The job of a press is to ask questions which have a basis in fact. Read for yourself the full chronology here. See whether you are certain there are no legitimate questions worth asking. I have claimed nothing.
Sorry, but it doesn’t wash. The job of the press is to ask questions and then to present its findings to the public — or, in this case, if it found nothing, to do its best to make sure the story never saw the light of day.
If Sullivan was that worked up about about the Palin rumor, he should have e-mailed some reporters he knows and asked if they were on the case. This is the definition of a story that shouldn’t be hashed out publicly.
I just spent, oh, the last hour and a half reading Roger Simon’s dauntingly well-reported piece for the Politico on how Barack Obama managed to beat the Clinton juggernaut. (Chuck Todd was praising it on Tom Ashbrook’s show this morning. Do we really believe he had time to read it?)
Like Joshua Green’s Atlantic article on what went wrong with Hillary Clinton’s campaign, it is full of insight and nuance. And, like Green’s piece, I ultimately found it unsatisfying. Here’s the problem: No one other than a political junkie is going to read such a story. And we political junkies have been living all this in real time for many, many months.

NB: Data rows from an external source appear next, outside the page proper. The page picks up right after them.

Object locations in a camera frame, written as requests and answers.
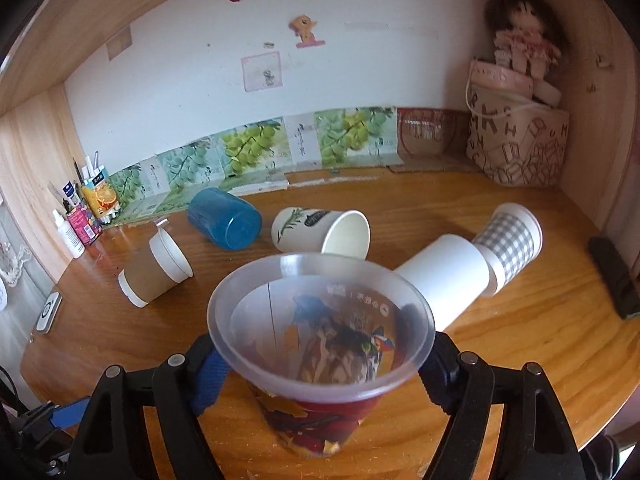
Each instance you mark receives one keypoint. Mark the brown-sleeved white paper cup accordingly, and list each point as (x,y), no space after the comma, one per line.
(150,272)

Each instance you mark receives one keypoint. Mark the clear printed plastic cup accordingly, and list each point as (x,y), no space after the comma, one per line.
(320,340)

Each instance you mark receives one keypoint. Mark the white plastic bottle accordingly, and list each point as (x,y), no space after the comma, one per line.
(70,237)

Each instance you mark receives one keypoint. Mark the orange-print carton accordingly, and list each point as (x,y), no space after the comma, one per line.
(100,195)

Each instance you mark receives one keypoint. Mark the grape-print cardboard panels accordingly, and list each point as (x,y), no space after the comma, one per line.
(250,147)

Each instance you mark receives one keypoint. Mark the white flat device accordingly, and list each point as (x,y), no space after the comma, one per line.
(49,312)

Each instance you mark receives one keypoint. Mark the left hand-held gripper finger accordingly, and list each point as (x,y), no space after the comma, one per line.
(70,413)

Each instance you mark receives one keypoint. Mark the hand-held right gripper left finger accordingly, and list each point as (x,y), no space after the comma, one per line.
(209,380)

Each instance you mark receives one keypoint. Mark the black flat object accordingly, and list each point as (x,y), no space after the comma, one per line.
(612,275)

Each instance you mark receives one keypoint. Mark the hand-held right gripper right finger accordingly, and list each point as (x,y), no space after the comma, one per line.
(442,377)

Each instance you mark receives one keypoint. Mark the red-print cardboard panel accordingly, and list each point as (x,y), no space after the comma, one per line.
(430,135)

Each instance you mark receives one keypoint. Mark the pink round box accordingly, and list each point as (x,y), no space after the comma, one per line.
(500,77)

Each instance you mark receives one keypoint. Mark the pink printed can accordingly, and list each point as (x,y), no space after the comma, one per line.
(82,225)

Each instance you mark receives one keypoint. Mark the white lace cloth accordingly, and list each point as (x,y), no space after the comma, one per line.
(12,265)

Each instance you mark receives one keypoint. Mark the white leaf-print paper cup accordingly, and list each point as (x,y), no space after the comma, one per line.
(300,227)

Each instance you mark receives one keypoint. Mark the grey checked paper cup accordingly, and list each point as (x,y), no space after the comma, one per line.
(510,242)

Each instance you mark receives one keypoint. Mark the blue plastic cup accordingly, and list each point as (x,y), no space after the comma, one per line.
(225,217)

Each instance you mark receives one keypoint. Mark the plain white paper cup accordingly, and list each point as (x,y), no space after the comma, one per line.
(440,280)

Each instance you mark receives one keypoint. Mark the pink square wall sticker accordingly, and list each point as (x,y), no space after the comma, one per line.
(261,72)

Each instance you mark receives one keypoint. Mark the beige letter-print bag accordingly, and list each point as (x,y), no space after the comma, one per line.
(515,145)

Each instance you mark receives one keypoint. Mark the dark-haired rag doll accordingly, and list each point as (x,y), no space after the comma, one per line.
(525,35)

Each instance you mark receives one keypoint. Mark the white and blue tube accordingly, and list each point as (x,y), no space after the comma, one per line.
(71,194)

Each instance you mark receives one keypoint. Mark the pony wall sticker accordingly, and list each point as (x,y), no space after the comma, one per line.
(305,30)

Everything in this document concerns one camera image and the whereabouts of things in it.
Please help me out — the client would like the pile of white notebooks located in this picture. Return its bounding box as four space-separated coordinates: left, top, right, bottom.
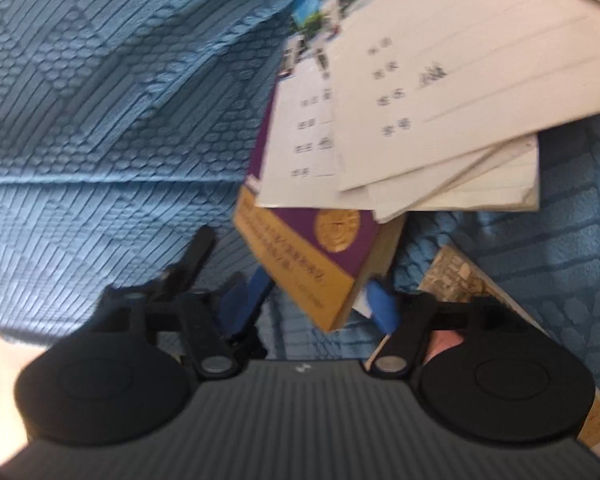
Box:
367 132 541 224

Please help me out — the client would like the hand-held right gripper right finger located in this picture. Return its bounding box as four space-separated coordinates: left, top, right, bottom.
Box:
365 280 541 380

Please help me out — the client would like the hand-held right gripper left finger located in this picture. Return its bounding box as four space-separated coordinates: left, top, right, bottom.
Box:
100 272 253 378

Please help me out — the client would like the blue textured blanket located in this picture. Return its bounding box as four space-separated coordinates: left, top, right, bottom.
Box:
0 0 600 411

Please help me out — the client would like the tan and grey illustrated book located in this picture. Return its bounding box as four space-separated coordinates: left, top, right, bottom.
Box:
417 245 600 466

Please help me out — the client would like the purple and gold book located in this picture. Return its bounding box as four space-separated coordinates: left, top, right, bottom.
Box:
232 105 406 333

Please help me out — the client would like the white notebook with photo cover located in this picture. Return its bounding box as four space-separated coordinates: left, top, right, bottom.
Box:
254 35 341 209
290 0 600 193

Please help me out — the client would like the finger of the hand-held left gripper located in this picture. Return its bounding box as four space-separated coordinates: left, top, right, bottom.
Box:
240 267 277 361
155 225 217 289

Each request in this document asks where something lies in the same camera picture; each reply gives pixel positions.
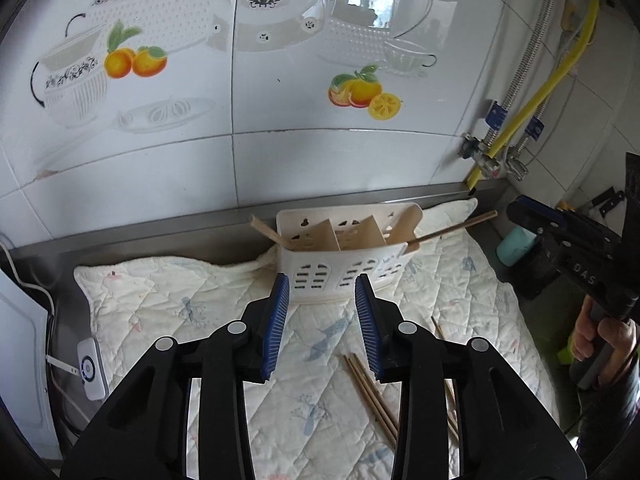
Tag teal pump bottle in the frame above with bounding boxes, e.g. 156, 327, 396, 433
496, 225, 537, 267

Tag white countertop oven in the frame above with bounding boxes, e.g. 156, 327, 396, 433
0, 280, 57, 461

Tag wooden chopstick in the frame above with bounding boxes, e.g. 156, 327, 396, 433
343, 355, 396, 447
348, 353, 399, 438
406, 211, 499, 253
250, 215, 288, 250
353, 352, 400, 433

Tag white quilted mat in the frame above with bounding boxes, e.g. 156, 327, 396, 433
74, 197, 561, 480

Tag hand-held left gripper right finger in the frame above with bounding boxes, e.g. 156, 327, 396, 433
354, 274, 588, 480

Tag white power cable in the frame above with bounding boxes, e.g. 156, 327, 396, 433
0, 237, 57, 323

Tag green plastic object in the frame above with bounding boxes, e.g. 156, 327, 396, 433
557, 334, 577, 365

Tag yellow gas hose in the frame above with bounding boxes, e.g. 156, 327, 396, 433
465, 0, 600, 187

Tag white power strip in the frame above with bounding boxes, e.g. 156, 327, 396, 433
77, 338, 109, 402

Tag person's right hand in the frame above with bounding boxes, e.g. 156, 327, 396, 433
572, 300, 639, 388

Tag braided metal hose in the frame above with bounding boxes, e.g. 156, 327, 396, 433
515, 110, 548, 161
482, 0, 562, 148

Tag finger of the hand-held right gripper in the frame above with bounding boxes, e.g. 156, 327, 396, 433
516, 195, 621, 247
506, 201, 567, 249

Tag white plastic utensil holder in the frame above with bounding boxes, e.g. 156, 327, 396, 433
276, 202, 423, 306

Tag person's right forearm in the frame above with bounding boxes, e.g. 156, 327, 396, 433
575, 355, 640, 461

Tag metal pipe valve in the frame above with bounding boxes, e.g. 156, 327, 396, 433
502, 147, 530, 181
460, 132, 502, 177

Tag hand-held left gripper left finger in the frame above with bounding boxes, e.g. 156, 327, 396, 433
60, 273, 291, 480

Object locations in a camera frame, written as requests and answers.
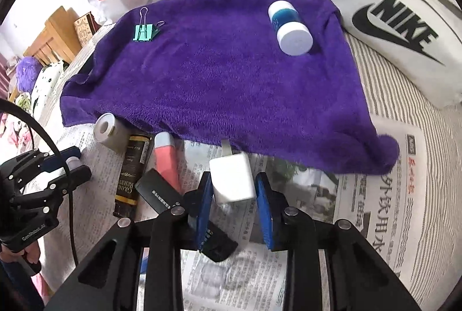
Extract newspaper sheets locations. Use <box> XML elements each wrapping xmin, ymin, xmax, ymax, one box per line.
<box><xmin>36</xmin><ymin>22</ymin><xmax>423</xmax><ymax>311</ymax></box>

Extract white tape roll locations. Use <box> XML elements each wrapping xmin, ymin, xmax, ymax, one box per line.
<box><xmin>93</xmin><ymin>112</ymin><xmax>128</xmax><ymax>153</ymax></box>

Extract person's left hand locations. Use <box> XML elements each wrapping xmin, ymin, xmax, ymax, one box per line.
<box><xmin>0</xmin><ymin>244</ymin><xmax>42</xmax><ymax>273</ymax></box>

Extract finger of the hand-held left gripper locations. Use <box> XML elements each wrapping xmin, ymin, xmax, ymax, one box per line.
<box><xmin>9</xmin><ymin>165</ymin><xmax>92</xmax><ymax>221</ymax></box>
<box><xmin>0</xmin><ymin>148</ymin><xmax>82</xmax><ymax>189</ymax></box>

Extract floral pink quilt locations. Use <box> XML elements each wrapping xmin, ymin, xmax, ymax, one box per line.
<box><xmin>0</xmin><ymin>91</ymin><xmax>40</xmax><ymax>160</ymax></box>

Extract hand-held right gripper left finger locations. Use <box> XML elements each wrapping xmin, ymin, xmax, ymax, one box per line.
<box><xmin>43</xmin><ymin>172</ymin><xmax>217</xmax><ymax>311</ymax></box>

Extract white charger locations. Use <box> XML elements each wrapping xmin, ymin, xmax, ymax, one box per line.
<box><xmin>209</xmin><ymin>139</ymin><xmax>258</xmax><ymax>206</ymax></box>

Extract wooden headboard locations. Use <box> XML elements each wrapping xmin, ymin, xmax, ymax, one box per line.
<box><xmin>23</xmin><ymin>6</ymin><xmax>85</xmax><ymax>66</ymax></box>

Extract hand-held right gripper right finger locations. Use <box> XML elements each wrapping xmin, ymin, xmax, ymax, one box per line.
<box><xmin>254</xmin><ymin>172</ymin><xmax>423</xmax><ymax>311</ymax></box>

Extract striped bed sheet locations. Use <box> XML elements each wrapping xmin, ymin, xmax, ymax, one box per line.
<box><xmin>271</xmin><ymin>0</ymin><xmax>462</xmax><ymax>297</ymax></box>

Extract purple plush toy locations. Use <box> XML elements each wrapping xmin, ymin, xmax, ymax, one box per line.
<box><xmin>14</xmin><ymin>56</ymin><xmax>43</xmax><ymax>91</ymax></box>

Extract black cable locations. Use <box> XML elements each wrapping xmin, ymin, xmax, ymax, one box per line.
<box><xmin>0</xmin><ymin>99</ymin><xmax>78</xmax><ymax>263</ymax></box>

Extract pink tube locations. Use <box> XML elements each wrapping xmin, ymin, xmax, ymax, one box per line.
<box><xmin>154</xmin><ymin>131</ymin><xmax>183</xmax><ymax>194</ymax></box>

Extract dark brown bottle gold label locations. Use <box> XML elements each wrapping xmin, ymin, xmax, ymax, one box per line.
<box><xmin>113</xmin><ymin>134</ymin><xmax>151</xmax><ymax>218</ymax></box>

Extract brown patterned box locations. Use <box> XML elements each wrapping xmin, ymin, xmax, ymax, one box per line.
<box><xmin>74</xmin><ymin>11</ymin><xmax>100</xmax><ymax>46</ymax></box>

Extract black rectangular case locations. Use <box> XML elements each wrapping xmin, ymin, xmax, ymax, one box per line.
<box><xmin>135</xmin><ymin>168</ymin><xmax>239</xmax><ymax>263</ymax></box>

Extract blue and white bottle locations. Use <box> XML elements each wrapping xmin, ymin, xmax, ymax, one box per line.
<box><xmin>268</xmin><ymin>0</ymin><xmax>314</xmax><ymax>56</ymax></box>

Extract purple towel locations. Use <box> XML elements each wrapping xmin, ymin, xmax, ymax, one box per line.
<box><xmin>59</xmin><ymin>0</ymin><xmax>399</xmax><ymax>176</ymax></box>

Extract green binder clip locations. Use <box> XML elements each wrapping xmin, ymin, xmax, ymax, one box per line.
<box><xmin>133</xmin><ymin>7</ymin><xmax>165</xmax><ymax>42</ymax></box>

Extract white dotted pillow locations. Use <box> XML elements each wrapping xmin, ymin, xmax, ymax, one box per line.
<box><xmin>31</xmin><ymin>60</ymin><xmax>71</xmax><ymax>117</ymax></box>

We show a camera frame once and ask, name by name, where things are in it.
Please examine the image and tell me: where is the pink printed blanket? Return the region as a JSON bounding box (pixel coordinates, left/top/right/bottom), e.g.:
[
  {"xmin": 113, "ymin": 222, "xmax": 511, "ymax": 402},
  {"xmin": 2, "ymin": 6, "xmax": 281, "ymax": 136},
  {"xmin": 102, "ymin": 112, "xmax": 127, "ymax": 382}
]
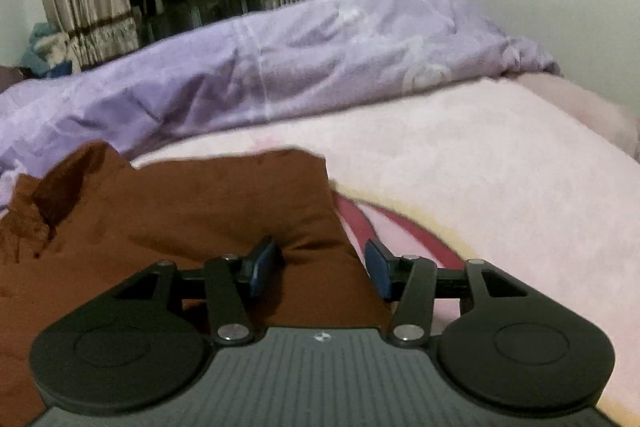
[{"xmin": 130, "ymin": 74, "xmax": 640, "ymax": 423}]

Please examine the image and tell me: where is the purple duvet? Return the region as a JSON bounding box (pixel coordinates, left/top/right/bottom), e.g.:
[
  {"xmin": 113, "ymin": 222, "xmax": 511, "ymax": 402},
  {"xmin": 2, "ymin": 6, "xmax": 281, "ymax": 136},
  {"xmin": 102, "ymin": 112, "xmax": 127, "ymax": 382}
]
[{"xmin": 0, "ymin": 0, "xmax": 563, "ymax": 188}]

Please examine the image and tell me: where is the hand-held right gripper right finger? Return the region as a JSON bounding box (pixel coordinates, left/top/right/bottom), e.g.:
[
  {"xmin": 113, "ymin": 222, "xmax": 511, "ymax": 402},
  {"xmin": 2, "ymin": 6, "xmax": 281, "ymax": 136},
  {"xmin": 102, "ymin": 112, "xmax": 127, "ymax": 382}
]
[{"xmin": 364, "ymin": 238, "xmax": 532, "ymax": 349}]

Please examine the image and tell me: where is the pile of plush cloths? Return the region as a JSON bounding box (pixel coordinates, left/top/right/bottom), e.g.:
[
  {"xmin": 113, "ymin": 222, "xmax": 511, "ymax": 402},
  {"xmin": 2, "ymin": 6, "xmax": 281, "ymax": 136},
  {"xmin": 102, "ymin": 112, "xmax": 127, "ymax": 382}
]
[{"xmin": 27, "ymin": 22, "xmax": 77, "ymax": 78}]

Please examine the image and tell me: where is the brown garment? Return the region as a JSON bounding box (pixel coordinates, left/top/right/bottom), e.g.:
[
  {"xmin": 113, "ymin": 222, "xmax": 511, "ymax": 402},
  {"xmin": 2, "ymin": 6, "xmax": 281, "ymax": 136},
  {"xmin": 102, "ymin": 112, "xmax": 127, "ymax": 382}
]
[{"xmin": 0, "ymin": 142, "xmax": 396, "ymax": 427}]

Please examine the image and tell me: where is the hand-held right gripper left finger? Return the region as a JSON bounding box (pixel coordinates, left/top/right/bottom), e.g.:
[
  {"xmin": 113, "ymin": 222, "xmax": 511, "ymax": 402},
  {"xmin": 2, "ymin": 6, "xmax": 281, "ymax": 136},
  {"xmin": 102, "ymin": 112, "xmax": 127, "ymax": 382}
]
[{"xmin": 112, "ymin": 236, "xmax": 279, "ymax": 346}]

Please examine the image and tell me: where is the pale pink folded bedding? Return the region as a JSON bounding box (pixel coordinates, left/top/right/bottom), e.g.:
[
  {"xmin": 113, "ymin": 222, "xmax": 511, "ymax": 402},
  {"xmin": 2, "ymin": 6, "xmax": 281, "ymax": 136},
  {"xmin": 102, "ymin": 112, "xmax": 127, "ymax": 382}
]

Both Simon and Green remind us of details we might have forgotten, skillfully weave a mass of information into coherent narratives and come up with some previously unreported nuggets. (Green: Mark Penn is smarter and more awful than we thought. Simon: Obama’s brain-trusters actually believed they could knock Clinton out in the opening weeks of the primary season.) In the end, though, they don’t do much more than tell us what we already know.
If there’s one thing of value I learned from the two accounts, it’s that no one should believe the Democrats would be in better shape today if Clinton had won the nomination — especially if she had won it easily, and had not had to put her dysfunctional campaign staff to the test.
OK, two. I think it’s a pretty good bet that Simon and Green are going to write books about this historic campaign. At nearly 16,000 words, Simon’s article is already about a quarter of the way there.